== Brief ==
Wherever a line in the records below contains "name", copy that line.
Segment Open
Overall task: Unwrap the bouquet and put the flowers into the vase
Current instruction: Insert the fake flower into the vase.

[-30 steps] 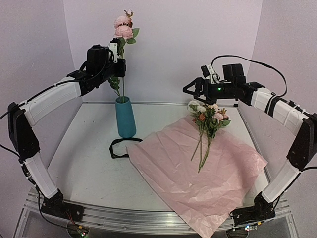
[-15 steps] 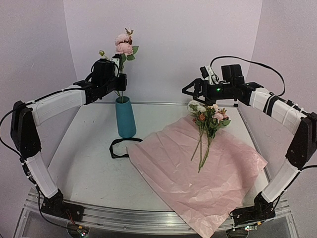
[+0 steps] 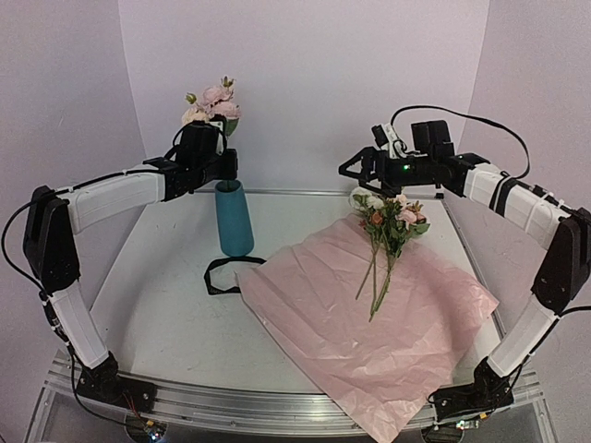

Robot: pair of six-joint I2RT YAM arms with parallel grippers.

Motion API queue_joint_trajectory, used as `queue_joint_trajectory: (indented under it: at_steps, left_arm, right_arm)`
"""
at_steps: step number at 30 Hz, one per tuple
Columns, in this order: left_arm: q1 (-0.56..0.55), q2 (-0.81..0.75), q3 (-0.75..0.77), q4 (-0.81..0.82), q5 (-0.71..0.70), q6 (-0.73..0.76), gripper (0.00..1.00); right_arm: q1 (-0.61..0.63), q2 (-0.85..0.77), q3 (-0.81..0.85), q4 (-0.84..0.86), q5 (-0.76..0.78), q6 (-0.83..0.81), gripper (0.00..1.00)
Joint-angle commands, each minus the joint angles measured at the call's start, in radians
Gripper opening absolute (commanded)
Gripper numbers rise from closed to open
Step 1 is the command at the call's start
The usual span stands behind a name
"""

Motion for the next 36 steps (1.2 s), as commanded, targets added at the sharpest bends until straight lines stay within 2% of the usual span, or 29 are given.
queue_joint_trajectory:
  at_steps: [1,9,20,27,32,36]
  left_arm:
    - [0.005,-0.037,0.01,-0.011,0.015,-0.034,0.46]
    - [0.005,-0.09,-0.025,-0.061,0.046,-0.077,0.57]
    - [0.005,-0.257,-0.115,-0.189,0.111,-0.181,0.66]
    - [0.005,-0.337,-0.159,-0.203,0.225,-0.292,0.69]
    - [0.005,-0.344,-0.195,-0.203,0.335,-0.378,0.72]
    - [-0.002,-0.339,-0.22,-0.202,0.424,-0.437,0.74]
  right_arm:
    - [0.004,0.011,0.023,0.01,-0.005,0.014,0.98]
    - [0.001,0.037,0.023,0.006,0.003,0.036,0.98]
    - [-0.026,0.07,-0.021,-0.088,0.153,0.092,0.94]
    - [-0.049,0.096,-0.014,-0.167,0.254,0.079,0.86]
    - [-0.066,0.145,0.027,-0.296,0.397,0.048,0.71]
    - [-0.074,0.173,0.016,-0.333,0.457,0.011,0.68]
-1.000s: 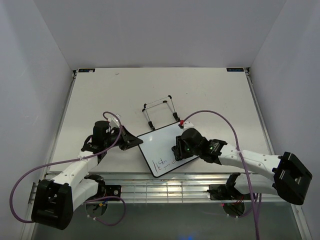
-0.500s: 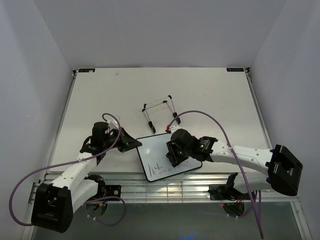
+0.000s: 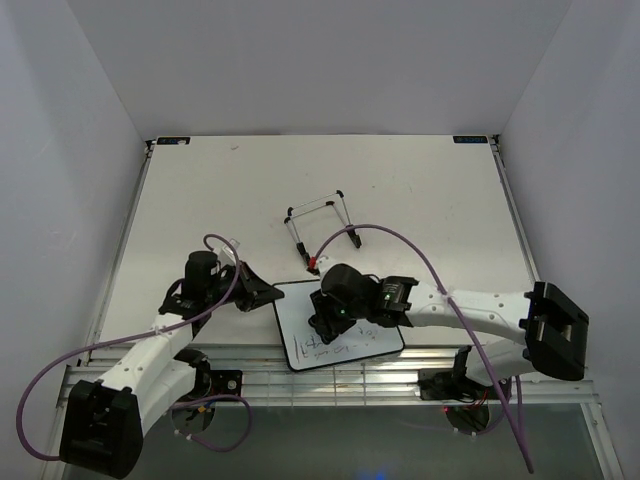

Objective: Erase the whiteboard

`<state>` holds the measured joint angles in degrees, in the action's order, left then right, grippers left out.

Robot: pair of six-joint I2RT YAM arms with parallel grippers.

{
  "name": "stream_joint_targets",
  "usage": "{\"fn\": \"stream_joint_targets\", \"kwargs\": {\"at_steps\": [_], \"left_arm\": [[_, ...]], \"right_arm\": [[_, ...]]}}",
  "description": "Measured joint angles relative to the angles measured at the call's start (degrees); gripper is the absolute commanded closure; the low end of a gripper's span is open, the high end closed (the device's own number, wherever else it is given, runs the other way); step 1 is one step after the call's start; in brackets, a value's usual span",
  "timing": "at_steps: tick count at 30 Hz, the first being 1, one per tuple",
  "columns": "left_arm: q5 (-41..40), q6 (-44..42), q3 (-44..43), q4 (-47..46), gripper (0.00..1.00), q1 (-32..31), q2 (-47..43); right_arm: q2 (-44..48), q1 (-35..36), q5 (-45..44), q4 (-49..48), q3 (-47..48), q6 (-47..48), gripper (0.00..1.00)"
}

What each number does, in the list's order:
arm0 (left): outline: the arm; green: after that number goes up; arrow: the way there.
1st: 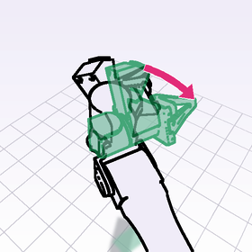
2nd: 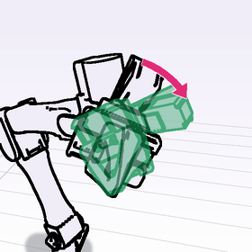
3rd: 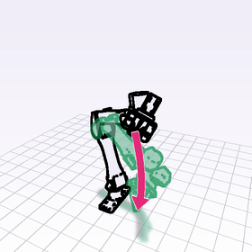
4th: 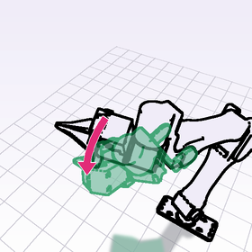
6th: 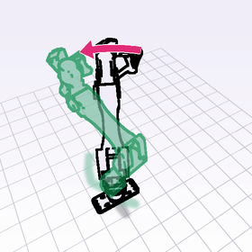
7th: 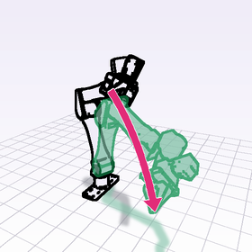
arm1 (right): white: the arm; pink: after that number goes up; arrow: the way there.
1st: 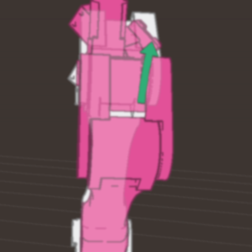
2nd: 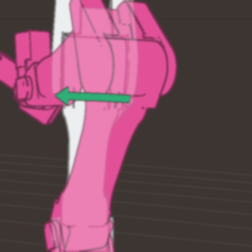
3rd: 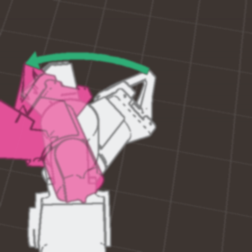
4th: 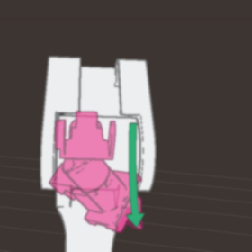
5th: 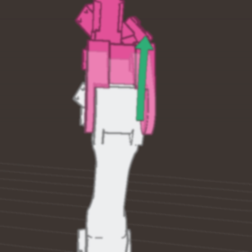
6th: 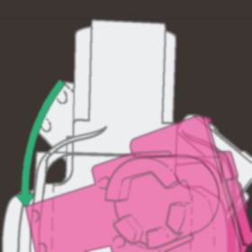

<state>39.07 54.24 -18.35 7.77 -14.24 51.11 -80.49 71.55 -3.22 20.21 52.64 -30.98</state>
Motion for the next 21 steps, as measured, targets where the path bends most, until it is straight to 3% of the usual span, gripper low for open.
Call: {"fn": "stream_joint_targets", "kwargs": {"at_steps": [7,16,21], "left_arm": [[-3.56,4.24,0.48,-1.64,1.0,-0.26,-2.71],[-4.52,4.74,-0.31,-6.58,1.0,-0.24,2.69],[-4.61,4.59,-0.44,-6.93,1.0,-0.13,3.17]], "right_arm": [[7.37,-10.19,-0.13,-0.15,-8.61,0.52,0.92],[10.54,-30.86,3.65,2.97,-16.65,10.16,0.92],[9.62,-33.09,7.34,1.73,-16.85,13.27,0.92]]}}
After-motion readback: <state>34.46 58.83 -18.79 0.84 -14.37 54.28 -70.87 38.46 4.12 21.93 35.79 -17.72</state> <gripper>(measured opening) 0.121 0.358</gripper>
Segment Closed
== Answer to the exercise ==
The usual span stands behind a name
  "name": "stream_joint_targets",

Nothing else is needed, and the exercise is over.